La Ley 2381 de 2024 estableció que determinados afiliados que no estén cobijados por el régimen de transición pueden acceder a la prestación anticipada cuando hayan cumplido la edad correspondiente y tengan más de 1.000 semanas cotizadas, pero no alcancen las semanas mínimas necesarias para la pensión integral.
En estos casos, la prestación se calcula de manera proporcional a las semanas acumuladas. Posteriormente, se descuenta mensualmente de la mesada el valor correspondiente a las cotizaciones que faltan para completar el requisito exigido.

Para 2026, la misma ley contempla una reducción progresiva de las semanas requeridas para las mujeres en el componente de prima media. El número pasa de 1.275 semanas en 2025 a 1.250 semanas en 2026, y continuará disminuyendo gradualmente hasta llegar a 1.000 en 2036.
Pensiones especiales: quiénes pueden jubilarse antes
El sistema también contempla modalidades especiales para determinados trabajadores debido a las características de su actividad o a condiciones particulares de salud.
Entre ellas se encuentra la pensión especial de vejez por actividades de alto riesgo. La normativa incluye labores como minería subterránea, exposición a sustancias cancerígenas o radiaciones ionizantes, además de determinadas funciones de controladores de tránsito aéreo, bomberos y personal de custodia y vigilancia del Inpec.
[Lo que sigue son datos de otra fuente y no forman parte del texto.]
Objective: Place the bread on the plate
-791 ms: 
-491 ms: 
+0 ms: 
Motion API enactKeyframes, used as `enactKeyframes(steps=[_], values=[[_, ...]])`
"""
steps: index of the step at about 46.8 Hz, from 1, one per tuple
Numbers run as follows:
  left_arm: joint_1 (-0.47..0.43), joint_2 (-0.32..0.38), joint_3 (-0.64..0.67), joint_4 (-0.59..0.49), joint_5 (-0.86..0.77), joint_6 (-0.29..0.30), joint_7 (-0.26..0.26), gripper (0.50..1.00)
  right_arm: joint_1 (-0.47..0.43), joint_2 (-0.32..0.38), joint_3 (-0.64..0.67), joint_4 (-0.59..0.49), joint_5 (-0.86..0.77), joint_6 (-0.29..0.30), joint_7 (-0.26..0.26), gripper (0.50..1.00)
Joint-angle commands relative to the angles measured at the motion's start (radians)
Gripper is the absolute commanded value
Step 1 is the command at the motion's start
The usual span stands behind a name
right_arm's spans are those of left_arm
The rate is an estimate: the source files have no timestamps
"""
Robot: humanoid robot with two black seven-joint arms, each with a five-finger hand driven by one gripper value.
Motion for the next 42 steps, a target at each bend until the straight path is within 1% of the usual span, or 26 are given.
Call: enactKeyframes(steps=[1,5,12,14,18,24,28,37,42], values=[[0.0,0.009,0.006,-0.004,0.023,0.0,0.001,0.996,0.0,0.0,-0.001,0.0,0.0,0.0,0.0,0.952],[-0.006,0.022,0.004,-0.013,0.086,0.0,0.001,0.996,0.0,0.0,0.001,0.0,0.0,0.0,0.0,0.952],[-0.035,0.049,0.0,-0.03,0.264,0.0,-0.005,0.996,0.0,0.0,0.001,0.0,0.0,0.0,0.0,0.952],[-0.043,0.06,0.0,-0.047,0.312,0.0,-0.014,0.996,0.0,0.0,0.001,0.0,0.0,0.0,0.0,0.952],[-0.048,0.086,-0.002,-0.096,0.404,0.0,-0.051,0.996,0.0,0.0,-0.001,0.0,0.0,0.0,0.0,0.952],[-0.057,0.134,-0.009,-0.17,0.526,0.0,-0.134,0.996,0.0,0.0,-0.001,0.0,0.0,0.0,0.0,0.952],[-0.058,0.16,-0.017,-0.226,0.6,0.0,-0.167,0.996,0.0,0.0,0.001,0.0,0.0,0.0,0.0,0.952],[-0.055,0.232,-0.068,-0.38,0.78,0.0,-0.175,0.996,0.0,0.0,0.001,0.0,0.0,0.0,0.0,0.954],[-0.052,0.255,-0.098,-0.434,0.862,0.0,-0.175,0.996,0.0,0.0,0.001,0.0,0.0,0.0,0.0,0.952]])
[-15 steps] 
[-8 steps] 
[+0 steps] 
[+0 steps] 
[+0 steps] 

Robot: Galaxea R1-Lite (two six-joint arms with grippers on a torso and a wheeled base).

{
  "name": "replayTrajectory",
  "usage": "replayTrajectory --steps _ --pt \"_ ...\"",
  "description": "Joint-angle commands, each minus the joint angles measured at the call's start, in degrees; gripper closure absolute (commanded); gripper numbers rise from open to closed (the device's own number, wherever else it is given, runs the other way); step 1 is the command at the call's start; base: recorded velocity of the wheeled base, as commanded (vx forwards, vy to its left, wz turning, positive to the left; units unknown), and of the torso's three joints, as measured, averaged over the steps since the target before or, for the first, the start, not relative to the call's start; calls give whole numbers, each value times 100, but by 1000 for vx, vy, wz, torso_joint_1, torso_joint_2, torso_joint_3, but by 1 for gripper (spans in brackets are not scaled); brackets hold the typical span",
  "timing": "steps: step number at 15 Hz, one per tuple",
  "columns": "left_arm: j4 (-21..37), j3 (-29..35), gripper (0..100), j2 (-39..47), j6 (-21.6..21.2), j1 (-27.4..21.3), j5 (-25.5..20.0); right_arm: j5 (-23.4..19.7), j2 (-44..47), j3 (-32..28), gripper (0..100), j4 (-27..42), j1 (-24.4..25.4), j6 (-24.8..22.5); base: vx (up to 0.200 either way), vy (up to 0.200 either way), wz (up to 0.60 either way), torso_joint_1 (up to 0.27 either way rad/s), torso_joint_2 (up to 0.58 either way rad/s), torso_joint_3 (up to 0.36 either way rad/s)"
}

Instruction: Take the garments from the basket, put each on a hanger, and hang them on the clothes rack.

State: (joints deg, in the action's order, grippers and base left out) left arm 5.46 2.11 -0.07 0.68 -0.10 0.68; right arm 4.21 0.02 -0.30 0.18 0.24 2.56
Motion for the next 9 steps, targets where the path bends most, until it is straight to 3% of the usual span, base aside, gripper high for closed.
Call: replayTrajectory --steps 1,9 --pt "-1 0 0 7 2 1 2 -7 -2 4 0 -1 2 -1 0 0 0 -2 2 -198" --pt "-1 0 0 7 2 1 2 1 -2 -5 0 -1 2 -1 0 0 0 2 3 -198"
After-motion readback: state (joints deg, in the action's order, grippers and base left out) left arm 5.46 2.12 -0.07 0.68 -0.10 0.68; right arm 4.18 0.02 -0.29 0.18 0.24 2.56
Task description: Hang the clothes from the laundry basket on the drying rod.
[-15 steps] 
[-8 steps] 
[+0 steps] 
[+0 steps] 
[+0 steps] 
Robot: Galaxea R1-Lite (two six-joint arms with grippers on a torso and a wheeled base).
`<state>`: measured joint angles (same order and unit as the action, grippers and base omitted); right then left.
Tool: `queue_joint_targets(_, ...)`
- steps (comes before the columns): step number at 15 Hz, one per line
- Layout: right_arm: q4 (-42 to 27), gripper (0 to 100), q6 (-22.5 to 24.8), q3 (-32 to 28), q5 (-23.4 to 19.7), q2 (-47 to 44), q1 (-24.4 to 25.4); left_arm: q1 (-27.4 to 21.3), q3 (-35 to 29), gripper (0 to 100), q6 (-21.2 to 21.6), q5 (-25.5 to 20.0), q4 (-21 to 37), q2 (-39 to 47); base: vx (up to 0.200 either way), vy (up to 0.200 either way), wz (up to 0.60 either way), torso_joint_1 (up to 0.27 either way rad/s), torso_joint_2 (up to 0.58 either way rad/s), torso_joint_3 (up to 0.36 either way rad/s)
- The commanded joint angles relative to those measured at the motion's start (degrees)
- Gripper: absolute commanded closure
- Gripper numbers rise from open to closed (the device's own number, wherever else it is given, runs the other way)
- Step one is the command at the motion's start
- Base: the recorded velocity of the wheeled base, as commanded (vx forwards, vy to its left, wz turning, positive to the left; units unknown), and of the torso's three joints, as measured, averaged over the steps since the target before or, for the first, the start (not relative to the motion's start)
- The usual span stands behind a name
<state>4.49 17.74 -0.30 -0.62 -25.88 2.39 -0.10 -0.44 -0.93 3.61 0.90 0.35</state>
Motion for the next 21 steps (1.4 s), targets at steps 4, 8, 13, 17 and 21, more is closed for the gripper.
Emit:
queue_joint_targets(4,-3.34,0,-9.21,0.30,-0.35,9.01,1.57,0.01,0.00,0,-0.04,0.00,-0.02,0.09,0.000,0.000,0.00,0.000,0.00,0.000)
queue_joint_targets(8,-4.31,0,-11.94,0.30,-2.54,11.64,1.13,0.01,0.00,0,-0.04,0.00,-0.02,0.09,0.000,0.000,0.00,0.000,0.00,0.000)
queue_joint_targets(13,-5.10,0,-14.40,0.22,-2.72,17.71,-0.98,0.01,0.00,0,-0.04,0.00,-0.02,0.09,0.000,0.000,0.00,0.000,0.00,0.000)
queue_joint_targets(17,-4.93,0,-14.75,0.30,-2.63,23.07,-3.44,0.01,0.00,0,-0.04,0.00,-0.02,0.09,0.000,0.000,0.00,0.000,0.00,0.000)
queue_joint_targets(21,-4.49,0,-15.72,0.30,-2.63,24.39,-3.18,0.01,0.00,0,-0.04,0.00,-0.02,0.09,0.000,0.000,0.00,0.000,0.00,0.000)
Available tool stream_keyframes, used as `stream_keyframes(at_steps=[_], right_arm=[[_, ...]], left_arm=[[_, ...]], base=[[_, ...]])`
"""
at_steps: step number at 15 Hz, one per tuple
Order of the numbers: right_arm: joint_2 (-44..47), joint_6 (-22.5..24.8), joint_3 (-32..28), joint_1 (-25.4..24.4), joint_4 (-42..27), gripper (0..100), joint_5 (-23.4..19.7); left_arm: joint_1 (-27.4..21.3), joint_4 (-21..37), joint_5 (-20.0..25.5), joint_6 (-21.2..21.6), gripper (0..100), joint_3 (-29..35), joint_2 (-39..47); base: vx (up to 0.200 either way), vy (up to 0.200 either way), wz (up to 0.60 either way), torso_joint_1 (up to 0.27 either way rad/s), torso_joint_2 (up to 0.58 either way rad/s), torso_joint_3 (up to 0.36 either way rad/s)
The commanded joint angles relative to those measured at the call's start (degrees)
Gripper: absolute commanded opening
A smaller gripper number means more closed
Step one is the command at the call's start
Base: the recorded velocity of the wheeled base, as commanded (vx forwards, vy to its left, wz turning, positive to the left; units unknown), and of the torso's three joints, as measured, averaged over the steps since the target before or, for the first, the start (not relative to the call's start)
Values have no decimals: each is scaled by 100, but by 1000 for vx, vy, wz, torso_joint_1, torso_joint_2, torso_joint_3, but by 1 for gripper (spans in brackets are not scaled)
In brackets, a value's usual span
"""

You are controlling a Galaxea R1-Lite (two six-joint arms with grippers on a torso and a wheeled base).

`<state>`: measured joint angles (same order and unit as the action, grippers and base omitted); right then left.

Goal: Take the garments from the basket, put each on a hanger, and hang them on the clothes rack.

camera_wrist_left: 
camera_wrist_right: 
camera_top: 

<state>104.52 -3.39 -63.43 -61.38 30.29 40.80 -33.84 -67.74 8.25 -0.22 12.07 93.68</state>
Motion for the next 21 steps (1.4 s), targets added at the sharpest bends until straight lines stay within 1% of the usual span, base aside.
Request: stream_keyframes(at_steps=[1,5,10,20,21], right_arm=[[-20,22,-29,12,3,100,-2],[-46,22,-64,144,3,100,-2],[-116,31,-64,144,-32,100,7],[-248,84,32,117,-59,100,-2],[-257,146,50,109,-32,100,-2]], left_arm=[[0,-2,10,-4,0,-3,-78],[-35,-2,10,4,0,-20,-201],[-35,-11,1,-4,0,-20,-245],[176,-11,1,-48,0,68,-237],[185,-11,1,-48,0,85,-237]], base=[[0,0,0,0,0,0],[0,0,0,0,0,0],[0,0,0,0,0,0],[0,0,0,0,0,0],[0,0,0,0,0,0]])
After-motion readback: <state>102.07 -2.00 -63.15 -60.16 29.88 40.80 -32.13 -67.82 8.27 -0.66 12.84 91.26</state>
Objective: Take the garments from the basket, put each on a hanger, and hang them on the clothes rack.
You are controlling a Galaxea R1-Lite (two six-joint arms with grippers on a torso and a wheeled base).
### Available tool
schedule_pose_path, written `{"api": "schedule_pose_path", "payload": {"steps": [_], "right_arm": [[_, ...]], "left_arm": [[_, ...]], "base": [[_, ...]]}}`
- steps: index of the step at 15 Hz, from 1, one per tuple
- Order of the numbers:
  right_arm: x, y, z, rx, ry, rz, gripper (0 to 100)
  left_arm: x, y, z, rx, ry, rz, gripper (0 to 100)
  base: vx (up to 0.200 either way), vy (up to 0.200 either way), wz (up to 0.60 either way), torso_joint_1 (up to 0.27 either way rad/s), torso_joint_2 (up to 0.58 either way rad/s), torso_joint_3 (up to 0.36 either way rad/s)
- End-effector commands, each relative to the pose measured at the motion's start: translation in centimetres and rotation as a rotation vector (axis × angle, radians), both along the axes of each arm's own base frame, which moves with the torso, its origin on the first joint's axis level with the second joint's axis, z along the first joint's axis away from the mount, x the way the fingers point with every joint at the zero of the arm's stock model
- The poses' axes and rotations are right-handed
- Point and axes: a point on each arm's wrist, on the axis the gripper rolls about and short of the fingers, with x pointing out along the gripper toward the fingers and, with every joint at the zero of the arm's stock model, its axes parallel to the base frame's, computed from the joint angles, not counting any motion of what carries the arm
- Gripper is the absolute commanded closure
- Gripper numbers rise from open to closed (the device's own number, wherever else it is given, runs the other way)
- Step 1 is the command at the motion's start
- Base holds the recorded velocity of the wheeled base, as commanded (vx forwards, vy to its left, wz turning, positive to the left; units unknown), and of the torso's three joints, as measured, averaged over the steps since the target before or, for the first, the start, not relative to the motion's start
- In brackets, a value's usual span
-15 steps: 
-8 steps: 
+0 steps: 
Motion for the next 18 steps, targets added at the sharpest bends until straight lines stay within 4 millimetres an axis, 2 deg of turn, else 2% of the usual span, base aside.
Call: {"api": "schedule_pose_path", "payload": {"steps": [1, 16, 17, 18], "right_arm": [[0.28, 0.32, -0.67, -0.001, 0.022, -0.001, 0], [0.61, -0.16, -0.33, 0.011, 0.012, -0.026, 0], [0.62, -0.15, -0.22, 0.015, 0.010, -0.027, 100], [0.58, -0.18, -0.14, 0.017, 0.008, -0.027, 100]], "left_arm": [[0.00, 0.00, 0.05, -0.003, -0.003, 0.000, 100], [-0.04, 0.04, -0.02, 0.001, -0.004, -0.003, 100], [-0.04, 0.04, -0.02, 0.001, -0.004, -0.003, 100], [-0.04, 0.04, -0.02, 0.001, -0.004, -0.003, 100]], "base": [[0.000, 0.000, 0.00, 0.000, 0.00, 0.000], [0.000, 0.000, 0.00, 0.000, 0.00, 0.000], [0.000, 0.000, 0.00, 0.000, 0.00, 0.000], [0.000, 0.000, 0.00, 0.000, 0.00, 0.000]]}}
En este régimen, la edad de referencia es de 55 años y puede reducirse un año por cada 60 semanas adicionales de cotización especial, con un límite mínimo de 50 años. Además, la legislación establece una cotización adicional a cargo del empleador para financiar este régimen especial.
También existen disposiciones especiales para personas con una deficiencia física, psíquica o sensorial del 50% o más, así como para determinados padres o madres que tienen a su cargo hijos con una condición de invalidez. Estas figuras tienen requisitos específicos de edad, semanas cotizadas y condiciones familiares o médicas.
¿Qué pasa con quienes tienen más de 19 años cotizados?
Tener alrededor de 19 años de aportes —equivalentes a unas 1.000 semanas— no significa automáticamente que una persona pueda jubilarse ni que su mesada vaya a ser reducida. El acceso depende de cumplir los demás requisitos previstos para la prestación correspondiente.

En el caso de la prestación anticipada, precisamente, el mecanismo está pensado para quienes alcanzan el umbral de 1.000 semanas pero todavía no reúnen las semanas necesarias para una pensión integral. Si acceden a esta alternativa, el descuento mensual funciona como mecanismo para financiar las cotizaciones que faltan.
Por eso, antes de solicitar una jubilación anticipada, es necesario revisar la edad, el número exacto de semanas registradas, el régimen aplicable y si la persona está cobijada por alguna condición especial o por el régimen de transición.